The goal of this notebook is to provide a minimal working example of how you can pre-process your data for this problem. It's meant to be used as a starting point and was created for the reproducability sake for the blog that I'm writing.

## Load Data

In [None]:
train_transactions = pd.read_csv('/kaggle/input/ieee-fraud-detection/train_transaction.csv')
train_identity = pd.read_csv('/kaggle/input/ieee-fraud-detection/train_identity.csv')

In [None]:
# merge two datasets
train = pd.merge(train_transactions, train_identity, on='TransactionID', how='left')
train['isFraud'].value_counts(normalize=True)

In [None]:
train_transactions.head()

## Preprocess

### Feature Engineering

In [None]:
# Make an hour feature from datetime stamp (source:https://www.kaggle.com/ajaykgp12/ieee-cis-fraud-detection-lgb-with-fe#Categorical-Columns)
def make_hour_feature(f):
    #Creates an hour of the day feature, encoded as 0-23.  
    hours = f / (3600)        
    encoded_hours = np.floor(hours) % 24
    return encoded_hours

train['hour'] = make_hour_feature(train['TransactionDT'])

TODO: Add more

### Data Types

In [None]:
cat_features = ['ProductCD', 'card1', 'card2', 'card3', 'card4', 'card5', 'card6', 
               'addr1', 'addr2', 'P_emaildomain', 'R_emaildomain', 'M1',
               'M2', 'M3', 'M4', 'M5', 'M6', 'M7', 'M8', 'M9', 'DeviceType', 'DeviceInfo',
               'id_12', 'id_13', 'id_14', 'id_15', 'id_16', 'id_17', 'id_18', 'id_19', 'id_20',
               'id_21', 'id_22', 'id_23', 'id_24', 'id_25', 'id_26', 'id_27', 'id_28', 'id_29', 'id_30',
               'id_31', 'id_32', 'id_33', 'id_34', 'id_35', 'id_36', 'id_37', 'id_38']

exclude = ['TransactionID', 'TransactionDT', 'isFraud']
num_features = [f for f in train.columns if (f not in cat_features) & (f not in exclude)]

# drop more than 90% NAs
col_na = train.isna().sum()
to_drop = col_na[(col_na / train.shape[0]) > 0.9].index

use_cols = [f for f in train.columns if f not in to_drop]
cat_features = [f for f in cat_features if f not in to_drop]
num_features = [f for f in num_features if f not in to_drop]

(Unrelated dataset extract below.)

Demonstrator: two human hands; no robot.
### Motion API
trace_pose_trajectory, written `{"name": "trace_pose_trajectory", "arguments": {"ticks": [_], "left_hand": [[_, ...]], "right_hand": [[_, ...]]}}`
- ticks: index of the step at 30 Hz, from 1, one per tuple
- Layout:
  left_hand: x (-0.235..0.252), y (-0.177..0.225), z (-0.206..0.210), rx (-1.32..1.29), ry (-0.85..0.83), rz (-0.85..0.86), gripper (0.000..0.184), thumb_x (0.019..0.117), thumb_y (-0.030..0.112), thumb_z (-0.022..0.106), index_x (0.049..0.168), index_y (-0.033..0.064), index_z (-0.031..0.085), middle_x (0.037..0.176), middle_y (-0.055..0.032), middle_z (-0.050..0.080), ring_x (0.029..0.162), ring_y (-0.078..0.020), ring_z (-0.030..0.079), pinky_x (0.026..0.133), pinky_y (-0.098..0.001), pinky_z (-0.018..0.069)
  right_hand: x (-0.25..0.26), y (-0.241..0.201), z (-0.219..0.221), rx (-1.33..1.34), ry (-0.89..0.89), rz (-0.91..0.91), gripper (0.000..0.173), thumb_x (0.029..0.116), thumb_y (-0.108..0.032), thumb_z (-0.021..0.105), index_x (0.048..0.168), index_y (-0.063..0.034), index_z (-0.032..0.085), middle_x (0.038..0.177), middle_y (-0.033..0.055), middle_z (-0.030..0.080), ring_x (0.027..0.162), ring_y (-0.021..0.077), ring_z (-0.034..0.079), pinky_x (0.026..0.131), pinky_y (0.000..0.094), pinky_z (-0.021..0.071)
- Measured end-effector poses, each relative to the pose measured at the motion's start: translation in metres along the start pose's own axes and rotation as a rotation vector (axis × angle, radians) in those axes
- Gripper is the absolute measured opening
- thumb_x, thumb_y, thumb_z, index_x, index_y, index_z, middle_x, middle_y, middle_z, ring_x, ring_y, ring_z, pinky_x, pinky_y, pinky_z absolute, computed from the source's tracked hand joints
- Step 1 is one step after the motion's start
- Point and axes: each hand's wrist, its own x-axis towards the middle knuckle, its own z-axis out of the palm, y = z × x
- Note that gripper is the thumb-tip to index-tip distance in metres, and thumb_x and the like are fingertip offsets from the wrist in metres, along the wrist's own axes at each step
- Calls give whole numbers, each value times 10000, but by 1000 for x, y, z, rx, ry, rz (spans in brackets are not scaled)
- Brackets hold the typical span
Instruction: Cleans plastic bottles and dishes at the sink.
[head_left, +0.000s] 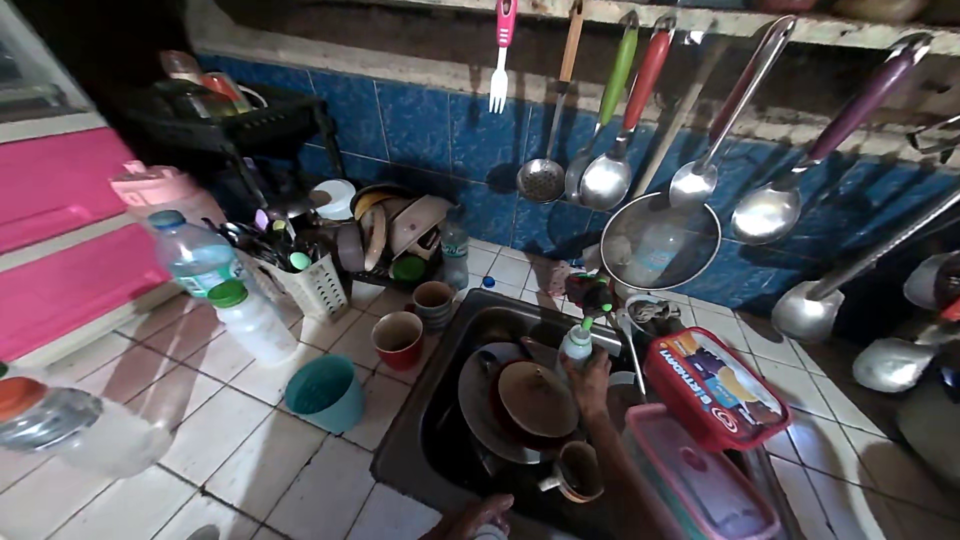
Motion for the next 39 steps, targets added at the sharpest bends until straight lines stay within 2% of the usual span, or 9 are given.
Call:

train[cat_features] = train[cat_features].astype(str)
train[num_features] = train[num_features].astype(np.float)
train = train[use_cols]

### Fill NAs

In [None]:
# fill numeric NAs with median
median_values = train[num_features].median() 
train[num_features] = train[num_features].fillna(median_values)

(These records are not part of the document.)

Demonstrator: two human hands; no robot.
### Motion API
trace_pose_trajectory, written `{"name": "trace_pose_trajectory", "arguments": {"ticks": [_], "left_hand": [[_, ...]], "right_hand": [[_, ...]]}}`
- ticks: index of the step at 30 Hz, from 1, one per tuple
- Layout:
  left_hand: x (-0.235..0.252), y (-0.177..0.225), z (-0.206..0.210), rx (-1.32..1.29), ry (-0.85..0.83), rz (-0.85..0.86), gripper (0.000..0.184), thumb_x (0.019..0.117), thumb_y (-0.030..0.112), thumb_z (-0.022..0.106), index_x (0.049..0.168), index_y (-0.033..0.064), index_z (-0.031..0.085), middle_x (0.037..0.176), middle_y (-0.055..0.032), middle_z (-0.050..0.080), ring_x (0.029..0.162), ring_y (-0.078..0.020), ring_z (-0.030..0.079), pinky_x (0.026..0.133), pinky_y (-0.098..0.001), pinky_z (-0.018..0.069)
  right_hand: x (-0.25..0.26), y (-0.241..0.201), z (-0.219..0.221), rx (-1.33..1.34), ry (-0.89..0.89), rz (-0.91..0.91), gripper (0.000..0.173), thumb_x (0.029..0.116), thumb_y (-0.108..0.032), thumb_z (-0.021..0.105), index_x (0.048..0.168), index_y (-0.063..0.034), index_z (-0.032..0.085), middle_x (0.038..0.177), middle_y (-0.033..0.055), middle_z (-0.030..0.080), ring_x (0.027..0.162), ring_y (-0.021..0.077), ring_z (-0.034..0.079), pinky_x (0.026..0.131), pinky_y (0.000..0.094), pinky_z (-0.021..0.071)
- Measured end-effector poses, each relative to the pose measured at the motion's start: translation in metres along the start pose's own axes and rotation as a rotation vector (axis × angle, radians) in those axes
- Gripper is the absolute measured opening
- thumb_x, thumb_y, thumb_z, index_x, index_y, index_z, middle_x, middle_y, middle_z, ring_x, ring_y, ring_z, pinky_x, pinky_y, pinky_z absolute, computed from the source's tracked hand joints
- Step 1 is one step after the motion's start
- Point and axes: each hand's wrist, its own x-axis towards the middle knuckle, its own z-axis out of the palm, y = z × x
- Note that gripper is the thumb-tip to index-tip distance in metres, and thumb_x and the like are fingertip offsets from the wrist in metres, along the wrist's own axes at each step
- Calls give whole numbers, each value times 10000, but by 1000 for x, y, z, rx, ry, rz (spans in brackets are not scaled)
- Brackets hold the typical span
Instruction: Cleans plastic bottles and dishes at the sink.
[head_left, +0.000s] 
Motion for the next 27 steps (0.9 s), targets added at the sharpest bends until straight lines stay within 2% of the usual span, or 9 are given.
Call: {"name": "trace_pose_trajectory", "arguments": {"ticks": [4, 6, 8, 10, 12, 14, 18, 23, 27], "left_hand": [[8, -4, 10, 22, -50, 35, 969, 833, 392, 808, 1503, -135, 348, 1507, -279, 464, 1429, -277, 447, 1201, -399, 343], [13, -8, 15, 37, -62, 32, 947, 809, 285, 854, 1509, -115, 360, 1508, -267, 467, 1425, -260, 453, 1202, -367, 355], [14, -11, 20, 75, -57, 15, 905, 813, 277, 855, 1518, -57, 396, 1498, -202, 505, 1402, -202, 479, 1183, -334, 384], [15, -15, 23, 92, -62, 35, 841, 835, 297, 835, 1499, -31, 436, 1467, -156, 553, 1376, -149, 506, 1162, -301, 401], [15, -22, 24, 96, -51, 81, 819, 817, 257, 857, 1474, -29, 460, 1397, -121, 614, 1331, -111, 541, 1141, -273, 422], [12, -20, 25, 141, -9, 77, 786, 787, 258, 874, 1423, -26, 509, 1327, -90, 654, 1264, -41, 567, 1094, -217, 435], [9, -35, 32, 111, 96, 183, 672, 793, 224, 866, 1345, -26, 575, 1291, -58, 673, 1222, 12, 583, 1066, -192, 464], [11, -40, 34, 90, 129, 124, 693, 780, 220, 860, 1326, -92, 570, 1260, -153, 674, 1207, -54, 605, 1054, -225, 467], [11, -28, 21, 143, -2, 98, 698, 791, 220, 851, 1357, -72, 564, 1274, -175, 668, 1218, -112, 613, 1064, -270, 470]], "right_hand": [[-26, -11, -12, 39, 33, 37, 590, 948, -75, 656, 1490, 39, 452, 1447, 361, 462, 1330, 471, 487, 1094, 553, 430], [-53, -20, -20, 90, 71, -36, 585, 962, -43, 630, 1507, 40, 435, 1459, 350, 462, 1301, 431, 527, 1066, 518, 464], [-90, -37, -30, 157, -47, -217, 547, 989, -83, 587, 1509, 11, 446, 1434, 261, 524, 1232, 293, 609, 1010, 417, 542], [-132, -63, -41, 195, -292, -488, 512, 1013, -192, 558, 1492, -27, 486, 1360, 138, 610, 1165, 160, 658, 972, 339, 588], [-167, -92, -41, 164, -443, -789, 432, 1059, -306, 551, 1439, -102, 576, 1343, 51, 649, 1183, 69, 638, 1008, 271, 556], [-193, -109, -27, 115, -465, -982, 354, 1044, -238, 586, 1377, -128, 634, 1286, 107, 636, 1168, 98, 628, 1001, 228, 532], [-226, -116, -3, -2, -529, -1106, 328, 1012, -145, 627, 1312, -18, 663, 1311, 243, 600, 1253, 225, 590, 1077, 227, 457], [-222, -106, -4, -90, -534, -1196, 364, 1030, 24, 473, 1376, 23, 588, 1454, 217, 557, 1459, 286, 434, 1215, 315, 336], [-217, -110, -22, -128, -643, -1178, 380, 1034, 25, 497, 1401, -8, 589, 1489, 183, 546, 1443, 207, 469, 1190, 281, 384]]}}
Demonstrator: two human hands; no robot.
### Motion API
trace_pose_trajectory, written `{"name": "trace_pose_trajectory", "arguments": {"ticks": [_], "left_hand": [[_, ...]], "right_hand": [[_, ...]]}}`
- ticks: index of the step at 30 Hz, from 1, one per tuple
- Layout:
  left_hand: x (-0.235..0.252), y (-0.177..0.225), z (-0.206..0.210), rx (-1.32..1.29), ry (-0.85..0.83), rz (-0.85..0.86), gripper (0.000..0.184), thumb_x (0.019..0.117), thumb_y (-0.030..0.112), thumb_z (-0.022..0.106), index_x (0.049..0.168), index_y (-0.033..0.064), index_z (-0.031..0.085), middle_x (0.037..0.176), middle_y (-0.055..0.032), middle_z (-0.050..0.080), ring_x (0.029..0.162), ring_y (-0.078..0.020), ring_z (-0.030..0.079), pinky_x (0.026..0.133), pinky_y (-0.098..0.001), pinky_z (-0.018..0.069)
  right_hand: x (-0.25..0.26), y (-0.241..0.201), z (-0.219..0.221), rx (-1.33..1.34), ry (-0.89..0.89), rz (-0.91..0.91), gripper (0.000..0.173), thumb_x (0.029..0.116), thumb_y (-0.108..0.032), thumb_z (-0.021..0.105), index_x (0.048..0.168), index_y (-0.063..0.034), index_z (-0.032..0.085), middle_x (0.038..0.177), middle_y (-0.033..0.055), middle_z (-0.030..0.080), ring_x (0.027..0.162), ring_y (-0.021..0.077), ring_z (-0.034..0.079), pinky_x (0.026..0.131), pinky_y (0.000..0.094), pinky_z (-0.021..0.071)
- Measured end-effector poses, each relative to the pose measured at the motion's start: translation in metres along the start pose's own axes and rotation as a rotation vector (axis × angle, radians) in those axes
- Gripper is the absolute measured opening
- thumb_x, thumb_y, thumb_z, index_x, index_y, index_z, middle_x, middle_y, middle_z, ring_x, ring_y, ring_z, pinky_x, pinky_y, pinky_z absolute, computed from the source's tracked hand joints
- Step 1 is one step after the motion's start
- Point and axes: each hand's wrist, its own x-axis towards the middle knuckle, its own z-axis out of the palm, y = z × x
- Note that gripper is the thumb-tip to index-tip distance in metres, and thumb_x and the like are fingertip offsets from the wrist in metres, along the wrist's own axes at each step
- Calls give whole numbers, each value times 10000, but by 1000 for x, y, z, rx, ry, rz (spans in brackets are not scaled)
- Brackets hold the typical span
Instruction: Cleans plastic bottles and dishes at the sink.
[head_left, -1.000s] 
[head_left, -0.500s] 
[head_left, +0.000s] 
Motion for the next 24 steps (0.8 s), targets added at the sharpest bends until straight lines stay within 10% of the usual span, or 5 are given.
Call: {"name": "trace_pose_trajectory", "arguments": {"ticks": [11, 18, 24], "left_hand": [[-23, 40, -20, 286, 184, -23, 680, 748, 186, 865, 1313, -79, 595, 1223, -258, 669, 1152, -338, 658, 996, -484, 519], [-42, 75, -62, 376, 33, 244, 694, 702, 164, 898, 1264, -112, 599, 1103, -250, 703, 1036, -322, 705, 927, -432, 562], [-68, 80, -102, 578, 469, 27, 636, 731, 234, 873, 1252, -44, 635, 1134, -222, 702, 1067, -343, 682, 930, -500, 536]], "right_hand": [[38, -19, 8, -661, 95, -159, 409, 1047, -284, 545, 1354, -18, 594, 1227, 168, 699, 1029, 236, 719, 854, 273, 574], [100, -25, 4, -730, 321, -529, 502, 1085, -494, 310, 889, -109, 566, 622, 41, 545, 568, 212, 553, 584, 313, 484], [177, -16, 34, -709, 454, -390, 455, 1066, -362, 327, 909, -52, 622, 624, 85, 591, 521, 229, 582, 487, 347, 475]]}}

# fill categorical NAs with "missing"
train[cat_features] = train[cat_features].replace("nan", "missing")

train.isna().sum().sum()

### Split Train/Val/Test

In [None]:
data = train.drop(columns=['TransactionID', 'TransactionDT'])

target = 'isFraud'
num_features = data.select_dtypes(include=np.number).columns
cat_features = data.select_dtypes(exclude=np.number).columns

num_features = [f for f in num_features if f != target]

In [None]:
train_X, test_X, train_y, test_y = train_test_split(data[num_features+list(cat_features)], data['isFraud'], test_size=0.2)
train_X, val_X, train_y, val_y = train_test_split(train_X, train_y, test_size=0.2)
print(len(train_X), 'train examples')
print(len(val_X), 'validation examples')
print(len(test_X), 'test examples')

### CategoricalEncoding

In [None]:
to_ohe=[]
to_emb=[]
for c in cat_features:
    if train_X[c].nunique() < 5:
        to_ohe.append(c)
    else:
        to_emb.append(c)

In [None]:
# Numeric columns will be scaled by StandardScaler
scaler = StandardScaler()

# Categorical with < 5 unique values will be One Hot Encoded
ohe = OneHotEncoder(handle_unknown='ignore')

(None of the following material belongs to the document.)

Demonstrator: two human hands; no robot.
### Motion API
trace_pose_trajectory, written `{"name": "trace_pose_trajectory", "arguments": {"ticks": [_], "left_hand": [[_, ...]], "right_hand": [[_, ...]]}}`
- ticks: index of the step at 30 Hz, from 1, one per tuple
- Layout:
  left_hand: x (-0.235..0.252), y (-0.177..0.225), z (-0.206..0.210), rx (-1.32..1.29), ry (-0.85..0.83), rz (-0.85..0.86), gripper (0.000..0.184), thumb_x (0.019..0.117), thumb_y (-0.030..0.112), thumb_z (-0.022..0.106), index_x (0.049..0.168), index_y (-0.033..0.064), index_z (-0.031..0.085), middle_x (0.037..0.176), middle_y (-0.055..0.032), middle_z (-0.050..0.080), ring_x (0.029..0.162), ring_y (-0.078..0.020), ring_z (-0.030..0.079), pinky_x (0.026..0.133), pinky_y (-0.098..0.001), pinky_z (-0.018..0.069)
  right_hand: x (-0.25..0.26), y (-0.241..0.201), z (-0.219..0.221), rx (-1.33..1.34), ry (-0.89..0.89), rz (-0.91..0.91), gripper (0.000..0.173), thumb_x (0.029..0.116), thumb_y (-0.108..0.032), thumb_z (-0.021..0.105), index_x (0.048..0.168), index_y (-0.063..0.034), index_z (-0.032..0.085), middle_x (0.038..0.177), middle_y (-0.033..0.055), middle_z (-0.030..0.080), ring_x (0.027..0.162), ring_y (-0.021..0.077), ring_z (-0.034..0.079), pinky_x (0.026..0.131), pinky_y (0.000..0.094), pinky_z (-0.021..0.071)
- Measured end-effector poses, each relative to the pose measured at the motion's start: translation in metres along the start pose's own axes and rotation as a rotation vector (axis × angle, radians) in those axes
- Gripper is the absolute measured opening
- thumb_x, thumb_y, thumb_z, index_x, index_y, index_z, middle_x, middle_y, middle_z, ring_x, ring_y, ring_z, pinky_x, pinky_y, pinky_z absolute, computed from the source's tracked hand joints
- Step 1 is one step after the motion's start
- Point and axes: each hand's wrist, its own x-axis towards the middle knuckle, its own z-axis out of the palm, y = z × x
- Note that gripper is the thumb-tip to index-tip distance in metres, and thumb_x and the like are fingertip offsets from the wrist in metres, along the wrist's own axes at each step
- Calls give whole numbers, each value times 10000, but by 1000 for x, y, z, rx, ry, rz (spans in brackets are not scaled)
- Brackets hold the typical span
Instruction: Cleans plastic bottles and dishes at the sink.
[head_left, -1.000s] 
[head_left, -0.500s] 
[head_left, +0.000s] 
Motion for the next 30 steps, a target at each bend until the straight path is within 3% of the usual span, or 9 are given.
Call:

# Categorical with >= 5 unique values will be encoded using Weight of Evidence
woe = WOEEncoder()

column_trans = ColumnTransformer(
    [ ('scaler',scaler, num_features),
    ('ohe', ohe, to_ohe),
    ('woe', woe, to_emb)], remainder='passthrough', n_jobs=-1)

train_X_transformed = column_trans.fit_transform(train_X, train_y)
val_X_transformed = column_trans.transform(val_X)
test_X_transformed = column_trans.transform(test_X)

print(train_X_transformed.shape, val_X_transformed.shape, test_X_transformed.shape)

Now you can use this data for any type of modelling.